» Goal of the exercise
Repeat everything in the listing exactly, except for the images.
START Raw data
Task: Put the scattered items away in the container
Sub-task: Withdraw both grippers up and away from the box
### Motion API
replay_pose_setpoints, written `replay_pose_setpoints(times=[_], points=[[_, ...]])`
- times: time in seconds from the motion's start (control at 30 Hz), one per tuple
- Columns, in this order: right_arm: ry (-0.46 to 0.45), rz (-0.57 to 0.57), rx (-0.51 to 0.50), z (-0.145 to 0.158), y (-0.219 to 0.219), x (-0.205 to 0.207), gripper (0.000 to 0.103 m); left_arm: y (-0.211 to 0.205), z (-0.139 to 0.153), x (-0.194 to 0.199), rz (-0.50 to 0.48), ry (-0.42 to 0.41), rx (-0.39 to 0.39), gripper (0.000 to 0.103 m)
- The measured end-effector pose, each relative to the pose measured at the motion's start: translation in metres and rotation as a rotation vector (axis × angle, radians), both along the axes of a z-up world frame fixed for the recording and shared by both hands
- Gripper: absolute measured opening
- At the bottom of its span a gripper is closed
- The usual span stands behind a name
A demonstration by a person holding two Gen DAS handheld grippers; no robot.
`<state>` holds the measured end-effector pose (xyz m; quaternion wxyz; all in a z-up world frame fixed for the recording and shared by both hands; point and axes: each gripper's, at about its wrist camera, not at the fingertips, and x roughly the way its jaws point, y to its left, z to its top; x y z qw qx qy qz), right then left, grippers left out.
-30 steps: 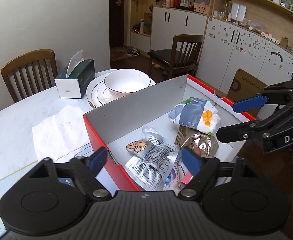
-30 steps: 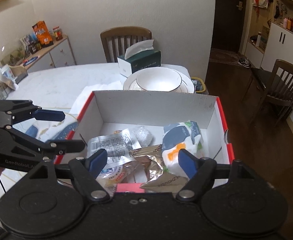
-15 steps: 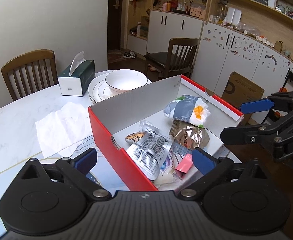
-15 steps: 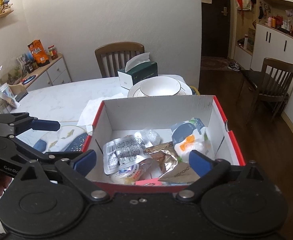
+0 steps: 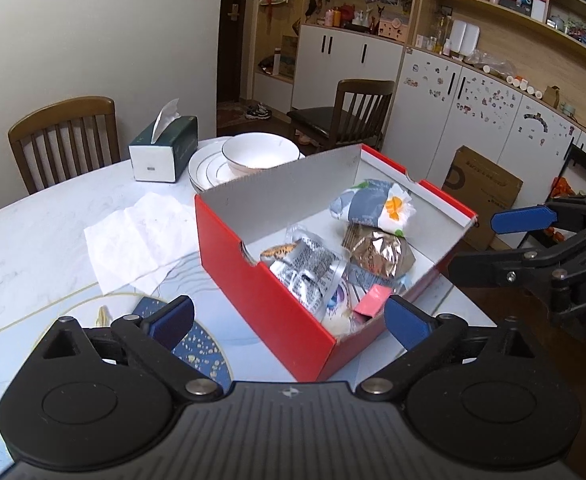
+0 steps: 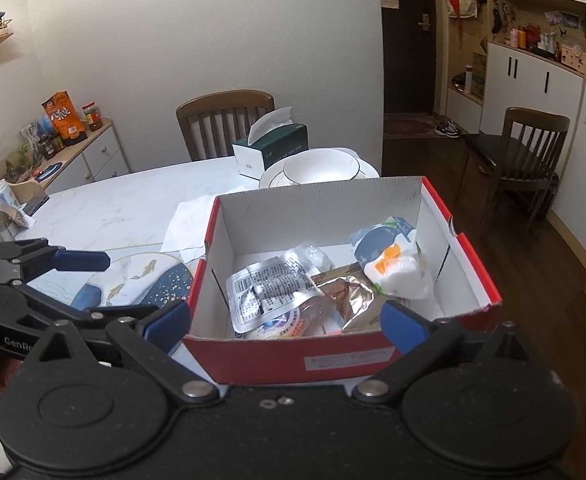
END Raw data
» Exercise solution
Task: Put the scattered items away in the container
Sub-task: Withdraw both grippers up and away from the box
### Motion API
replay_pose_setpoints, written `replay_pose_setpoints(times=[_], points=[[_, ...]])`
- times: time in seconds from the motion's start (control at 30 Hz), one per tuple
- Columns, in this order: right_arm: ry (-0.46 to 0.45), rz (-0.57 to 0.57), rx (-0.51 to 0.50), z (-0.145 to 0.158), y (-0.219 to 0.219), x (-0.205 to 0.207), gripper (0.000 to 0.103 m); left_arm: y (-0.211 to 0.205), z (-0.139 to 0.153), x (-0.194 to 0.199), rz (-0.50 to 0.48), ry (-0.42 to 0.41), rx (-0.39 to 0.39), gripper (0.000 to 0.103 m)
- The measured end-effector pose, each relative to the pose measured at the motion's start: translation in metres and rotation as a rotation vector (axis × angle, radians), both along the axes of a z-up world frame fixed for the recording and shared by both hands
- Gripper: absolute measured opening
- At the bottom of its span a gripper is closed
- The usual span stands behind a name
A demonstration by a person holding two Gen DAS handheld grippers; no robot.
`<state>` holds the measured end-effector pose (xyz m; quaternion wxyz; all in a z-up world frame fixed for the recording and shared by both hands; point and axes: each gripper's, at about its wrist camera, not at the fingertips, and x roughly the way its jaws point, y to its left, z to its top; x y z qw qx qy qz), right then left, grippers left out.
-30 steps: 
-30 steps: 
-15 steps: 
-15 steps: 
+0 steps: 
+0 steps: 

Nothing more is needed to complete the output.